Just a few thoughts. Good luck x

fanjoforthemammaries Wed 20-Jul-16 07:20:19

Keepcool you should also read this is my child.

ASD might mean boundaries are totally different and applying them in same way could be counterproductive. We learn to respond to the child we have, OP'S friend is I'm sure doing the best she can. It does no favours to propagate myths about "no excuse" rather than promoting understanding.

fanjoforthemammaries Wed 20-Jul-16 07:22:14

If a child has frequent meltdowns and is stressed a lot unpredictably it warrants further assessment at least .

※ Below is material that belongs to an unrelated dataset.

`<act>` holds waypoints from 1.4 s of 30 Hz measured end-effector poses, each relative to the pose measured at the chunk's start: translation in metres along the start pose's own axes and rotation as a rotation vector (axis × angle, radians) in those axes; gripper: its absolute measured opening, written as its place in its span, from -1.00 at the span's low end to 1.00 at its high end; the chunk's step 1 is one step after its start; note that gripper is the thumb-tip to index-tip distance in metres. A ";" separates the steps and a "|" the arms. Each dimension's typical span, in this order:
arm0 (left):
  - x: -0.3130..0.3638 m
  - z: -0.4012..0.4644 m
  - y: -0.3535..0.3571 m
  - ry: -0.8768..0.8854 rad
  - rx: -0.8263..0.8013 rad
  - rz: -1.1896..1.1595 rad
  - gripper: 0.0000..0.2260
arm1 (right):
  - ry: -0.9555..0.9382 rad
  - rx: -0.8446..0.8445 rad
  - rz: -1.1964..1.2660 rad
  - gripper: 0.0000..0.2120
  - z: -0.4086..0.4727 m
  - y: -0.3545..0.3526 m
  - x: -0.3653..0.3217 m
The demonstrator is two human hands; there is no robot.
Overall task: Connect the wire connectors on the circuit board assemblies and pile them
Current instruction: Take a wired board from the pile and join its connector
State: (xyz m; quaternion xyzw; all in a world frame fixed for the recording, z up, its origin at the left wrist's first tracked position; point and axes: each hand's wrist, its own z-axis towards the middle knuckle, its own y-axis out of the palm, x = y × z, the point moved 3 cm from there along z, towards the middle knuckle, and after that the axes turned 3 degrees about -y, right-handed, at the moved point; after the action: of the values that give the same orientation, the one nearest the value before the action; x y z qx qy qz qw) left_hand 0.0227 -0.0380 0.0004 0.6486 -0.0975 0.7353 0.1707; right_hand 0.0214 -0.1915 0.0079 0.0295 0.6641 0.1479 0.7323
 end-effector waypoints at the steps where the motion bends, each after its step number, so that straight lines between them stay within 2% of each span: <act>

I personally would feel like shit if my friends child turned out to not be NT and I had gone around doing judging them for not applying boundaries, so I would be cautious.

fanjoforthemammaries Wed 20-Jul-16 07:22:40

Not sure why my tablet inserted doing, I do speak fluent English. Well Scottish.

ApostrophesMatter Wed 20-Jul-16 07:24:58

Just distance yourself from her for now.

There is no way you have to allow yourself or your DC to be on the receiving end of this sort of behaviour.

It's possible the DC has SNs, it's possible that it's just lack of boundaries but either way you don't have to allow your DC to be subjected to the behaviour if the parent is not engaging with the DC and intervening.

Bambooshoots14 Wed 20-Jul-16 07:27:38

You sound very smug

All children are different and some much easier to discipline than others

fanjoforthemammaries Wed 20-Jul-16 07:38:52

Yes just distance yourself from your friend when she is struggling with her child. That's really great friendship.